◆ **Aim of the exercise**: The full set of entries is to be returned word for word.
Data under study START
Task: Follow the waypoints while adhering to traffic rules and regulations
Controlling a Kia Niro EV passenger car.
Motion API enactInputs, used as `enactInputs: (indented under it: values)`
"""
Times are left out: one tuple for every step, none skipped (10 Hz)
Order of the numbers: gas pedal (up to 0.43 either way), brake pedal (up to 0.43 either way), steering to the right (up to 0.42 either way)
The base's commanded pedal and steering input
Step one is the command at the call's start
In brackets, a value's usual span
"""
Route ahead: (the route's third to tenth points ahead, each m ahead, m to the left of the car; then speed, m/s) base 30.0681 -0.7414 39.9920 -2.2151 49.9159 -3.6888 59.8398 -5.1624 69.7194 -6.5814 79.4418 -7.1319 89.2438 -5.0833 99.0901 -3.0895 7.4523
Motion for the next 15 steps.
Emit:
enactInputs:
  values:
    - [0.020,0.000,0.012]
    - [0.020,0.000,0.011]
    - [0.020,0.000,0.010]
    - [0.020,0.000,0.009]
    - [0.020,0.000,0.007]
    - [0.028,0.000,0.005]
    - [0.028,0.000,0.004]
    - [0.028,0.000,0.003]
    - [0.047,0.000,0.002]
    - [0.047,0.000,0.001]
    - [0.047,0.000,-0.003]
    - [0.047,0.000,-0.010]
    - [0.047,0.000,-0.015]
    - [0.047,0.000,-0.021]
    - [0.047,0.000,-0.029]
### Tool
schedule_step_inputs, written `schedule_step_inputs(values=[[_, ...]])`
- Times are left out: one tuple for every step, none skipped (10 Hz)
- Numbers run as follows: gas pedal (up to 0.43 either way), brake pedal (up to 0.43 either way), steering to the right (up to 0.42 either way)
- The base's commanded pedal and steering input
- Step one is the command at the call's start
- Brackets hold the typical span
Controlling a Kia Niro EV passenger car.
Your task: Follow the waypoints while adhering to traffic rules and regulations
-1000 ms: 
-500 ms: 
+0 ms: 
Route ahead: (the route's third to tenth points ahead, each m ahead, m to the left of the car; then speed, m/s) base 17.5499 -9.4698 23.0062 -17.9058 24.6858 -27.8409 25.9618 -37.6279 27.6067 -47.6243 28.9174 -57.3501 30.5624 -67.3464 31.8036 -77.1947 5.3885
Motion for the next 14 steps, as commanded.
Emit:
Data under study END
◆ **Exercise output**:
Task: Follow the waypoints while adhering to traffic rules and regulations
Controlling a Kia Niro EV passenger car.
Motion API enactInputs, used as `enactInputs: (indented under it: values)`
"""
Times are left out: one tuple for every step, none skipped (10 Hz)
Order of the numbers: gas pedal (up to 0.43 either way), brake pedal (up to 0.43 either way), steering to the right (up to 0.42 either way)
The base's commanded pedal and steering input
Step one is the command at the call's start
In brackets, a value's usual span
"""
Route ahead: (the route's third to tenth points ahead, each m ahead, m to the left of the car; then speed, m/s) base 30.0681 -0.7414 39.9920 -2.2151 49.9159 -3.6888 59.8398 -5.1624 69.7194 -6.5814 79.4418 -7.1319 89.2438 -5.0833 99.0901 -3.0895 7.4523
Motion for the next 15 steps.
Emit:
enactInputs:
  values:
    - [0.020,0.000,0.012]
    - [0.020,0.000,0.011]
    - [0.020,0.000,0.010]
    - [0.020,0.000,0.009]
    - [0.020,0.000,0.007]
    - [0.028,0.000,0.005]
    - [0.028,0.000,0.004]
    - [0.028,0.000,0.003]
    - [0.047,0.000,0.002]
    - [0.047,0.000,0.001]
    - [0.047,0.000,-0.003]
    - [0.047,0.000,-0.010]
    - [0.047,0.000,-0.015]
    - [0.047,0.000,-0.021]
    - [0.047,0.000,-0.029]
### Tool
schedule_step_inputs, written `schedule_step_inputs(values=[[_, ...]])`
- Times are left out: one tuple for every step, none skipped (10 Hz)
- Numbers run as follows: gas pedal (up to 0.43 either way), brake pedal (up to 0.43 either way), steering to the right (up to 0.42 either way)
- The base's commanded pedal and steering input
- Step one is the command at the call's start
- Brackets hold the typical span
Controlling a Kia Niro EV passenger car.
Your task: Follow the waypoints while adhering to traffic rules and regulations
-1000 ms: 
-500 ms: 
+0 ms: 
Route ahead: (the route's third to tenth points ahead, each m ahead, m to the left of the car; then speed, m/s) base 17.5499 -9.4698 23.0062 -17.9058 24.6858 -27.8409 25.9618 -37.6279 27.6067 -47.6243 28.9174 -57.3501 30.5624 -67.3464 31.8036 -77.1947 5.3885
Motion for the next 14 steps, as commanded.
Emit:

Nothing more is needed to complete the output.